Depuis le début des années 1990, « 3,3 millions de km² ont été perdus malgré une expansion considérable des zones protégées » notent ainsi les auteurs. Ces changements entraînent avec eux la destruction de tout un pan de la vie sauvage. À titre d'exemple, en Europe, le nombre d’oiseaux a décliné de 25 % en 40 ans sur le continent européen, voire de près de 60 % pour les espèces des milieux agricoles – et l’agriculture intensive est bien la principale pression sur ces populations de volatiles, notamment à cause des engrais et des pesticides.
Autre inquiétude : l'impact de ces transformations sur le climat. «Les écosystèmes intacts stockent le carbone. Ces terres sauvages (des endroits de plus de 10 000 km² sans pression humaine) permettent de limiter le changement climatique. Les abîmer nous éloigne encore un peu plus de nos objectifs climatiques » poursuit la chercheuse.
Mais ces arguments risquent d’être difficilement audibles. Dans les prochaines années, la demande alimentaire va augmenter, puisque l’on devrait atteindre les 10 milliards d’êtres humains sur Terre d’ici 2050, selon un rapport de l’ONU. Dans le même temps ; à cause du réchauffement climatique, il va devenir de plus en plus difficile de cultiver dans les champs qui existent déjà, notamment dans les tropiques. « Certaines plantes ne pourront plus pousser, d’autres seront de moins bonne qualité » résume Alexandra Gardner. 72 % des terres actuellement cultivables devraient ainsi perdre en diversité des cultures, notent les scientifiques dans l’étude. En plus, d’après le GIEC, 10 % des terres agricoles actuelles deviendront inadaptées au climat d’ici 2050. Le tout, souvent, dans des régions déjà fragiles et exposées à la faim, notamment en Afrique, en Asie, en Amérique centrale et du Sud.
Or les nouvelles terres agricoles apparaîtraient surtout dans le Nord. Dans ce contexte, loin d'être une sorte d'Eldorado agricole, ces nouveaux champs « exacerberaient la fracture actuelle en matière de sécurité alimentaire entre les pays développés de l'hémisphère nord et les pays en développement des tropiques » souligne l’étude.
Quoiqu’il soit, ces nouvelles terres agricoles aiguiseront les intérêts.
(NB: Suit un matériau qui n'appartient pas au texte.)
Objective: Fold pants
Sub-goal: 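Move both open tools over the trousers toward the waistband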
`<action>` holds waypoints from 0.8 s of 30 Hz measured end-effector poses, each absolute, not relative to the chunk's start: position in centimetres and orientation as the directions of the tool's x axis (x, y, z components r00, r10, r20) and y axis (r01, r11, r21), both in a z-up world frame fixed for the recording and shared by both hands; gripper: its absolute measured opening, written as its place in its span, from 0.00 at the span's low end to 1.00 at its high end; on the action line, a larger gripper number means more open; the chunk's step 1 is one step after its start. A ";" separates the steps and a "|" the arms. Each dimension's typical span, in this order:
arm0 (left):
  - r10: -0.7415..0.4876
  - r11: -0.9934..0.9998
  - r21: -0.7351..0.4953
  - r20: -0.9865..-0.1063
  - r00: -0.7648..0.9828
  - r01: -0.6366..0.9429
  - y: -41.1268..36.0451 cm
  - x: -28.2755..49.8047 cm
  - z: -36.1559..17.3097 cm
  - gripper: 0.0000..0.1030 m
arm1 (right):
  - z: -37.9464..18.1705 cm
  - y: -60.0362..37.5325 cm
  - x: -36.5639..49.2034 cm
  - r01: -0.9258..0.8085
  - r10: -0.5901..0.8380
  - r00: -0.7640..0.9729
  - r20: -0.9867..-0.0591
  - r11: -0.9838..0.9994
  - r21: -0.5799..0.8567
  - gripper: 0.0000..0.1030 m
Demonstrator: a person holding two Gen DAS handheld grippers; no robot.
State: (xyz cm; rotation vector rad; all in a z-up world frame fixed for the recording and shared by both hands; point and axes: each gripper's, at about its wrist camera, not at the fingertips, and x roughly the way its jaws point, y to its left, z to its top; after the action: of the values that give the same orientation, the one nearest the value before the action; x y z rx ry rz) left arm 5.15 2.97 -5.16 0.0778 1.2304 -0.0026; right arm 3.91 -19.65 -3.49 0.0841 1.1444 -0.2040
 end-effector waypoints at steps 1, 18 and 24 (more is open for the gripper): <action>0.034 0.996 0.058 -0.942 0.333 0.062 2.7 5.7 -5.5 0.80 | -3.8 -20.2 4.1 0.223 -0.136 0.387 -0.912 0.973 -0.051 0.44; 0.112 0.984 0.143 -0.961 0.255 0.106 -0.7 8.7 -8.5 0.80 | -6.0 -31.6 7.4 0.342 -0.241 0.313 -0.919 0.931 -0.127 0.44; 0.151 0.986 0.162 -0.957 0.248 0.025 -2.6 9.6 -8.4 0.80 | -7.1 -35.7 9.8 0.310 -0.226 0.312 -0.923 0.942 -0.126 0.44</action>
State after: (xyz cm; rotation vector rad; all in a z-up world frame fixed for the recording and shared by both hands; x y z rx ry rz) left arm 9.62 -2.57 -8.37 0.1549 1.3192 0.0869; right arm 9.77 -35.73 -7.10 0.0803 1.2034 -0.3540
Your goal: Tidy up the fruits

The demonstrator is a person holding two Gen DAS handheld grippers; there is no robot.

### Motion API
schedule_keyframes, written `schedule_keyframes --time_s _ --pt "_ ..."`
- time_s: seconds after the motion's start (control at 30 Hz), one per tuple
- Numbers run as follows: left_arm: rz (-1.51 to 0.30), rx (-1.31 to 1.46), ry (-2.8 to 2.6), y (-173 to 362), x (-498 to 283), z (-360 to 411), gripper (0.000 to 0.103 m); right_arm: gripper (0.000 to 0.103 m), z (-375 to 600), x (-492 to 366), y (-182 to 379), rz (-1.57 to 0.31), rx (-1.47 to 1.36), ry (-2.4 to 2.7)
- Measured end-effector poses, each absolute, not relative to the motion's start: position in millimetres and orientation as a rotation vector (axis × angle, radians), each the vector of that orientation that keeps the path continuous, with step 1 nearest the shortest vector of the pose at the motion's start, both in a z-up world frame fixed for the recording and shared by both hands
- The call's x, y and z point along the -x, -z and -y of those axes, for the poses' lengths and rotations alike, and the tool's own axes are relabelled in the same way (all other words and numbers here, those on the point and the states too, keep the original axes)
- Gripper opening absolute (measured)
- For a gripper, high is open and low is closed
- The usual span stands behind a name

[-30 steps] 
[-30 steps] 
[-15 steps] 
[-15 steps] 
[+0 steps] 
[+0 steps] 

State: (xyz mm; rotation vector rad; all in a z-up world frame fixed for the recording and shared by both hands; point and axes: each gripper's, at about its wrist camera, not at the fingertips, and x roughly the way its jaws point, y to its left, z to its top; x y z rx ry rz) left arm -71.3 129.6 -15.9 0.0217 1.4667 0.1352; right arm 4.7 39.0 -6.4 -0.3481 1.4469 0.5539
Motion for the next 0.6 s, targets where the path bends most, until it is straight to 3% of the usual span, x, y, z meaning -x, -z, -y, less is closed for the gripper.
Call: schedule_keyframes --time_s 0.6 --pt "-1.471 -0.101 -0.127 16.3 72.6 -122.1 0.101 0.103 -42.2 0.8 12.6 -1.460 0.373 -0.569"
Pour faire face à cet apparent dilemme -comment protéger ces terres qui pourraient produire de quoi nourrir une partie de l’humanité – les chercheurs soulignent qu’en réalité, « la production agricole mondiale pourrait croître sans sacrifier les terres sauvages », y compris en 2050. Pour cela, il faut réduire le gaspillage alimentaire, augmenter l’efficacité des cultures et réduire la consommation de viande. «Les plantes nécessitent beaucoup moins d’espace que les animaux » explique Alexandra Gardner.
« La meilleure stratégie reste d’éviter cette situation en réduisant nos émissions de gaz à effet de serre. Il vaut mieux prévenir que guérir » conclut la chercheuse.